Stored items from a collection

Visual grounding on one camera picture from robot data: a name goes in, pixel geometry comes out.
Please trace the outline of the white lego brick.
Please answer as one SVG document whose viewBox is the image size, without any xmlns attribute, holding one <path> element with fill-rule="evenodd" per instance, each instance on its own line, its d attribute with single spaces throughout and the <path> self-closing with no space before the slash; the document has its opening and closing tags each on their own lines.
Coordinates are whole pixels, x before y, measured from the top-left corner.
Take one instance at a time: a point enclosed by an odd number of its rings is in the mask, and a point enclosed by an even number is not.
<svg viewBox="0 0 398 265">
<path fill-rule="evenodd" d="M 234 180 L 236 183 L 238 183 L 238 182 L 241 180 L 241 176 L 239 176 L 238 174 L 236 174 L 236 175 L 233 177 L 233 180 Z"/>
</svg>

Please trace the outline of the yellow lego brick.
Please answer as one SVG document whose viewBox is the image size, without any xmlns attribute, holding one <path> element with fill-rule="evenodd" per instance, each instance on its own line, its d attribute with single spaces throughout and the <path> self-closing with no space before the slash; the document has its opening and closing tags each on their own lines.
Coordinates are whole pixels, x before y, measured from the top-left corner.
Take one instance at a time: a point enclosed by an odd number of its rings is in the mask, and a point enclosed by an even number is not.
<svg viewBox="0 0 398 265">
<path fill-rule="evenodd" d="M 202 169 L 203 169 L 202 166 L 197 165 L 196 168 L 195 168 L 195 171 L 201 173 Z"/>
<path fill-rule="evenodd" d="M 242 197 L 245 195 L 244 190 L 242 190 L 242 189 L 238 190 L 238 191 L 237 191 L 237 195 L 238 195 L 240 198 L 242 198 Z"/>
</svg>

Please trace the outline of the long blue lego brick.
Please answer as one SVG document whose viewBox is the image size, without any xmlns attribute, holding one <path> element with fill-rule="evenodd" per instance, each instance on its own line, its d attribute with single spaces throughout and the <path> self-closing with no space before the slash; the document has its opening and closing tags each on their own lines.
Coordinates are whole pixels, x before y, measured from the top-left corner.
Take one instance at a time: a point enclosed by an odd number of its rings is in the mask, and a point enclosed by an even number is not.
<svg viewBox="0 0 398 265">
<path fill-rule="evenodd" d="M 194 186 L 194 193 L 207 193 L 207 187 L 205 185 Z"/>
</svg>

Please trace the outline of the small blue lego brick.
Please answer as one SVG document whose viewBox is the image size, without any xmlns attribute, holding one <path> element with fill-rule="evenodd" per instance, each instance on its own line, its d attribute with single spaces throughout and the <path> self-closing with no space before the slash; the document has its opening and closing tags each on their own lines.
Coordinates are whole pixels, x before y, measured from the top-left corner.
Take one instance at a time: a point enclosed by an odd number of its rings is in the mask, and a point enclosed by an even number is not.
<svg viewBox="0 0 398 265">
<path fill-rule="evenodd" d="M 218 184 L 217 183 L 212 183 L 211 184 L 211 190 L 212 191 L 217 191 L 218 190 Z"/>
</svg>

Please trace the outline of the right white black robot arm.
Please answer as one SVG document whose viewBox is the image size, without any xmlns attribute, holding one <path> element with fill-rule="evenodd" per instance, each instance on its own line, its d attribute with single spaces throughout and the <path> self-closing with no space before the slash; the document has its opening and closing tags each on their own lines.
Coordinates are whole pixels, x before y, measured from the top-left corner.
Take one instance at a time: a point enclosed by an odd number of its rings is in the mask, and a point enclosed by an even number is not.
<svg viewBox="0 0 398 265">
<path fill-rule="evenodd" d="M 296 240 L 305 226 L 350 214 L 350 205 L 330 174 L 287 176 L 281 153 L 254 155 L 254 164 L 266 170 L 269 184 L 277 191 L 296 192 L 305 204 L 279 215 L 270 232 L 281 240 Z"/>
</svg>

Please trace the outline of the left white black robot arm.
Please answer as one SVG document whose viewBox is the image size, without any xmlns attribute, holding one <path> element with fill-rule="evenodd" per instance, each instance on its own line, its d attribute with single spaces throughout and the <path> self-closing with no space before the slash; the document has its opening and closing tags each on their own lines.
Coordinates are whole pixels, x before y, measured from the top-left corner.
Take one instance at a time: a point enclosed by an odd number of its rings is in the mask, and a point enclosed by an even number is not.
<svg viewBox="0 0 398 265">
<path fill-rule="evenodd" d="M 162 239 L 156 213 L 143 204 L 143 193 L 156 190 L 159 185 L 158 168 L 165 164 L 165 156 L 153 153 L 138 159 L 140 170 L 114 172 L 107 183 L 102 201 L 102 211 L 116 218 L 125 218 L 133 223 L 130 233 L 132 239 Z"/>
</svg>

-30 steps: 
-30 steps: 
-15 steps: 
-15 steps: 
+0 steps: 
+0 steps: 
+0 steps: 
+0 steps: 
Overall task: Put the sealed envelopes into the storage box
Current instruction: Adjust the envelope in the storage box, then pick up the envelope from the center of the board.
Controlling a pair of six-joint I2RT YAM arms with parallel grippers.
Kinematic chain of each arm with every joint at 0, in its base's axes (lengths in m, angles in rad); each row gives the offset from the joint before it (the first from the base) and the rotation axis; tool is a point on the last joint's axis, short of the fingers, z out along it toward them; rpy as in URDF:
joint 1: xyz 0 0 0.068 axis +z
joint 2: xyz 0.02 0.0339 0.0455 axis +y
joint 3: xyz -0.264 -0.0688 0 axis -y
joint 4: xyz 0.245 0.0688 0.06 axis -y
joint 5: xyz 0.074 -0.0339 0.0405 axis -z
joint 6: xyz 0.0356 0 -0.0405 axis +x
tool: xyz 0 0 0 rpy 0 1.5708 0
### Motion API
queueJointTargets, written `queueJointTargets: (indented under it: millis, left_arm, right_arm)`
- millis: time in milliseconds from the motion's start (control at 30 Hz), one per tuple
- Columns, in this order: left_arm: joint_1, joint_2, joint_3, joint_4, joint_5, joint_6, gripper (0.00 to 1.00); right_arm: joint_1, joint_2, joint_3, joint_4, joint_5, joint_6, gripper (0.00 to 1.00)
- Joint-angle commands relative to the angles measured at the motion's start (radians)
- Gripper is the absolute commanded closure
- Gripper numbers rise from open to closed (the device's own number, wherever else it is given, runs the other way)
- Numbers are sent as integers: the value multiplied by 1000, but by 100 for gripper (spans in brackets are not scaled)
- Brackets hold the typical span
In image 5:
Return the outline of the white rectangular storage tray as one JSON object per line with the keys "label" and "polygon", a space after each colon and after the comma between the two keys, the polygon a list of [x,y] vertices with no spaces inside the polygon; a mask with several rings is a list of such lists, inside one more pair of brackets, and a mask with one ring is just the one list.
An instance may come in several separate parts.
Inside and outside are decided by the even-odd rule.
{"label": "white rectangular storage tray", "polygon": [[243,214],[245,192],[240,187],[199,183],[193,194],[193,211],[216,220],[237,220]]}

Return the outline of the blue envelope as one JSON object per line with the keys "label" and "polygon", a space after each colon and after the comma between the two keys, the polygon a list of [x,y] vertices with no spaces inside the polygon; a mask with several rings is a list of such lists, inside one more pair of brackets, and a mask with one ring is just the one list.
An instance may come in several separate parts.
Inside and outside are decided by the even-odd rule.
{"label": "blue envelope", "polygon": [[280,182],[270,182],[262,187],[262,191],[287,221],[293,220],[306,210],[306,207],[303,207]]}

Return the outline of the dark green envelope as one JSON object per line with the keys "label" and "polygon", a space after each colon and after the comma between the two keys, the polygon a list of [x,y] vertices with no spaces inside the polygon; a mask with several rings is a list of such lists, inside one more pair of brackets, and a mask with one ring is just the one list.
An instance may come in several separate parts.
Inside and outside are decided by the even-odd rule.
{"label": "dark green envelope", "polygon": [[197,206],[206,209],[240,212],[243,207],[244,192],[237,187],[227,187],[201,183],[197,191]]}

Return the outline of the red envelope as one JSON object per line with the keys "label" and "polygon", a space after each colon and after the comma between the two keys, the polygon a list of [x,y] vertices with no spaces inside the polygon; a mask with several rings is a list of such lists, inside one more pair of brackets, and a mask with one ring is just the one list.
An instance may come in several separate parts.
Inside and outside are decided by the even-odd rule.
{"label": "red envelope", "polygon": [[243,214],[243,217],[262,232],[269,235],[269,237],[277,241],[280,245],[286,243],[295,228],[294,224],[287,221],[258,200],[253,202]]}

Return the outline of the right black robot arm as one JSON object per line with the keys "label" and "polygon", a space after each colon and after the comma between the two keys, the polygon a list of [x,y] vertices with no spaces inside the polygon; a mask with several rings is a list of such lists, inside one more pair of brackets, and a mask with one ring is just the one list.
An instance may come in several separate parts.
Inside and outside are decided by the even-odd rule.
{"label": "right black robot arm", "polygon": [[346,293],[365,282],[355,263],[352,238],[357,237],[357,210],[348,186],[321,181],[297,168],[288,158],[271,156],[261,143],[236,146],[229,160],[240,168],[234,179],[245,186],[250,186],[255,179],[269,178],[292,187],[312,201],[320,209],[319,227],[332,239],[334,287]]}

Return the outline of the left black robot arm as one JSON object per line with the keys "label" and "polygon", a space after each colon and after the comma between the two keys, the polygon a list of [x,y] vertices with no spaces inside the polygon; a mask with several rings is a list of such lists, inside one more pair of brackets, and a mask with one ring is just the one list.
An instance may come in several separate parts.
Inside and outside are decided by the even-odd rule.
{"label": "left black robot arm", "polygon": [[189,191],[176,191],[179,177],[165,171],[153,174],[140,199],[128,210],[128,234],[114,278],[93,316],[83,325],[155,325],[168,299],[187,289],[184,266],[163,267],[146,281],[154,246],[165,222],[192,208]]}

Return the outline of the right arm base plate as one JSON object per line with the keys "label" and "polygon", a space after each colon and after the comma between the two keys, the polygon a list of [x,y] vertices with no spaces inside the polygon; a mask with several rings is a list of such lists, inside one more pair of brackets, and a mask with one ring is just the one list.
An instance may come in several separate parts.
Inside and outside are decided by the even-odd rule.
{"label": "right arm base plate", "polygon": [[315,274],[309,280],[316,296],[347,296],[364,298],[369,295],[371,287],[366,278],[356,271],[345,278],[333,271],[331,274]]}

#### EXERCISE GOAL:
All lines above in which the word "brick" occurs should be identified and copied.

#### RESPONSE FOR THIS EXERCISE:
Please trace the outline of the white lego brick.
Please trace the outline of the yellow lego brick.
Please trace the outline of the long blue lego brick.
Please trace the outline of the small blue lego brick.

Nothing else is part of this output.